Sources and References
- OpenAI Developers: Record & Replay
- OpenAI Developers: Codex changelog
- OpenAI Developers: Codex Computer Use
- OpenAI Developers: Codex plugins
Feature availability, region support, and organization-managed Codex settings can change. Verify current OpenAI documentation and your workspace policy before relying on Record & Replay for production workflows.
FAQ: Codex Record & Replay Checklist
What should I do before using Codex Record & Replay?
Pick one narrow workflow, close unrelated windows, prepare safe sample data, define variable inputs, decide approval gates, and know the success signal before starting the recording.
What is the best workflow to record first?
Start with a low-risk repetitive workflow such as configured issue creation, recurring report download, release checklist preparation, or local QA verification.
Can I record workflows with private data?
Use caution. Prefer safe sample data. Avoid passwords, API keys, private customer records, financial details, and unrelated screen content. Add approval gates for sensitive actions.
How do I know if a generated skill is good?
A good skill has a narrow trigger, clear inputs, stable steps, safety notes, fallback guidance, and a visible verification step.

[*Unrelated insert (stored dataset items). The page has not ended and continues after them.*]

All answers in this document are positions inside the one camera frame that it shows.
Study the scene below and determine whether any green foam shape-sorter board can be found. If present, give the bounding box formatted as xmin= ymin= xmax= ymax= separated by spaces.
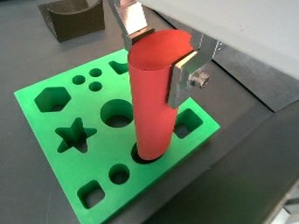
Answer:
xmin=15 ymin=50 xmax=220 ymax=224

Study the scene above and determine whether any black curved cradle fixture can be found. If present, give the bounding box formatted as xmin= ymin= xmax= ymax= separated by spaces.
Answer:
xmin=39 ymin=0 xmax=105 ymax=42

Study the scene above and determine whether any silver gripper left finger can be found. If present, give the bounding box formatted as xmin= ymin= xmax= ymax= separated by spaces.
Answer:
xmin=107 ymin=0 xmax=155 ymax=50

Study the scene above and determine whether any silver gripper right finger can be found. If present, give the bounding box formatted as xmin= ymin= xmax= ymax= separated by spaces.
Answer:
xmin=168 ymin=30 xmax=223 ymax=109

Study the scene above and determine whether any red oval cylinder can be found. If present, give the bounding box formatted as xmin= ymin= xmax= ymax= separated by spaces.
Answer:
xmin=128 ymin=30 xmax=192 ymax=160

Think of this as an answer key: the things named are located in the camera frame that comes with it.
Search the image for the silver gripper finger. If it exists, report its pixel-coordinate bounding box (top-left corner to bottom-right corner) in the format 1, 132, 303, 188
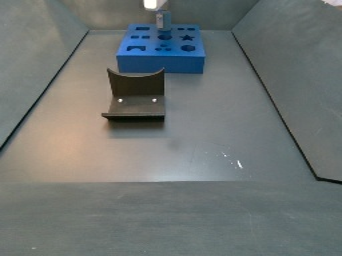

Should Record & Replay replace plugins?
No. Record & Replay is great for quickly capturing a personal or small-team workflow. A plugin is better for packaged team distribution, app integrations, MCP servers, and managed installation.
Why might Record & Replay be unavailable?
OpenAI documents it for macOS with Computer Use enabled, and initial availability excludes some regions. Organization settings, app version, or policy can also affect access.
Should I let Codex publish or submit final actions automatically?
Only for low-risk reversible workflows. For public, billing, permission, customer, deletion, or production actions, Codex should prepare the work and ask for human approval before final submission.